Transcribe the full listing word for word, leaving nothing out.

________________

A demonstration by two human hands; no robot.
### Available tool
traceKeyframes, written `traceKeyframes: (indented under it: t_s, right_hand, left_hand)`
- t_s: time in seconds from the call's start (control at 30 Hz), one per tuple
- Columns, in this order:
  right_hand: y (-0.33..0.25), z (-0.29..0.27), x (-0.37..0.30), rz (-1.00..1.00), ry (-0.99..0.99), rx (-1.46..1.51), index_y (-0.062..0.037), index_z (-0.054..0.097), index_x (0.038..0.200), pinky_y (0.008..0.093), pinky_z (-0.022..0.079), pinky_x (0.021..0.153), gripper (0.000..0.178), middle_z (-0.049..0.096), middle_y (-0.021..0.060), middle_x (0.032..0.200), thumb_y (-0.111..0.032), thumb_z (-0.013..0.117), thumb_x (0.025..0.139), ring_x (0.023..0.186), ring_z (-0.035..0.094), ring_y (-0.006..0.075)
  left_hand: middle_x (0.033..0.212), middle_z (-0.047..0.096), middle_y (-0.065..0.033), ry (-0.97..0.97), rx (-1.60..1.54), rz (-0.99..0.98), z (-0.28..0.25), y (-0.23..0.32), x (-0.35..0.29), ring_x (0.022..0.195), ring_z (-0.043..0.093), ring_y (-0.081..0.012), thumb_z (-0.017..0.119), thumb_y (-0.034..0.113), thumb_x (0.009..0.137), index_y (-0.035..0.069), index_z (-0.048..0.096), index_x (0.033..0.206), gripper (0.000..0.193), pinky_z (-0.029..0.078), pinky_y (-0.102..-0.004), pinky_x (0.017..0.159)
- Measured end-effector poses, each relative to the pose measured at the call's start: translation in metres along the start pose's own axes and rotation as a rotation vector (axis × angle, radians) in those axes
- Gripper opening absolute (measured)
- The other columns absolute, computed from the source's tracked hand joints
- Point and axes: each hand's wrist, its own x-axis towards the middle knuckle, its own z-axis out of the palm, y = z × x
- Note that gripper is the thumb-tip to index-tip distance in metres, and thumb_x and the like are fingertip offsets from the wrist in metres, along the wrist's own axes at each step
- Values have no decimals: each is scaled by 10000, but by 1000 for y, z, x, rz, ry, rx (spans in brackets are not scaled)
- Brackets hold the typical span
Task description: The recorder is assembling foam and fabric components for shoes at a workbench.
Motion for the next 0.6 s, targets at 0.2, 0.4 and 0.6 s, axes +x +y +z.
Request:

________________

■ TASK ANSWER
A demonstration by two human hands; no robot.
### Available tool
traceKeyframes, written `traceKeyframes: (indented under it: t_s, right_hand, left_hand)`
- t_s: time in seconds from the call's start (control at 30 Hz), one per tuple
- Columns, in this order:
  right_hand: y (-0.33..0.25), z (-0.29..0.27), x (-0.37..0.30), rz (-1.00..1.00), ry (-0.99..0.99), rx (-1.46..1.51), index_y (-0.062..0.037), index_z (-0.054..0.097), index_x (0.038..0.200), pinky_y (0.008..0.093), pinky_z (-0.022..0.079), pinky_x (0.021..0.153), gripper (0.000..0.178), middle_z (-0.049..0.096), middle_y (-0.021..0.060), middle_x (0.032..0.200), thumb_y (-0.111..0.032), thumb_z (-0.013..0.117), thumb_x (0.025..0.139), ring_x (0.023..0.186), ring_z (-0.035..0.094), ring_y (-0.006..0.075)
  left_hand: middle_x (0.033..0.212), middle_z (-0.047..0.096), middle_y (-0.065..0.033), ry (-0.97..0.97), rx (-1.60..1.54), rz (-0.99..0.98), z (-0.28..0.25), y (-0.23..0.32), x (-0.35..0.29), ring_x (0.022..0.195), ring_z (-0.043..0.093), ring_y (-0.081..0.012), thumb_z (-0.017..0.119), thumb_y (-0.034..0.113), thumb_x (0.009..0.137), index_y (-0.035..0.069), index_z (-0.048..0.096), index_x (0.033..0.206), gripper (0.000..0.193), pinky_z (-0.029..0.078), pinky_y (-0.102..-0.004), pinky_x (0.017..0.159)
- Measured end-effector poses, each relative to the pose measured at the call's start: translation in metres along the start pose's own axes and rotation as a rotation vector (axis × angle, radians) in those axes
- Gripper opening absolute (measured)
- The other columns absolute, computed from the source's tracked hand joints
- Point and axes: each hand's wrist, its own x-axis towards the middle knuckle, its own z-axis out of the palm, y = z × x
- Note that gripper is the thumb-tip to index-tip distance in metres, and thumb_x and the like are fingertip offsets from the wrist in metres, along the wrist's own axes at each step
- Values have no decimals: each is scaled by 10000, but by 1000 for y, z, x, rz, ry, rx (spans in brackets are not scaled)
- Brackets hold the typical span
Task description: The recorder is assembling foam and fabric components for shoes at a workbench.
Motion for the next 0.6 s, targets at 0.2, 0.4 and 0.6 s, axes +x +y +z.
Request:

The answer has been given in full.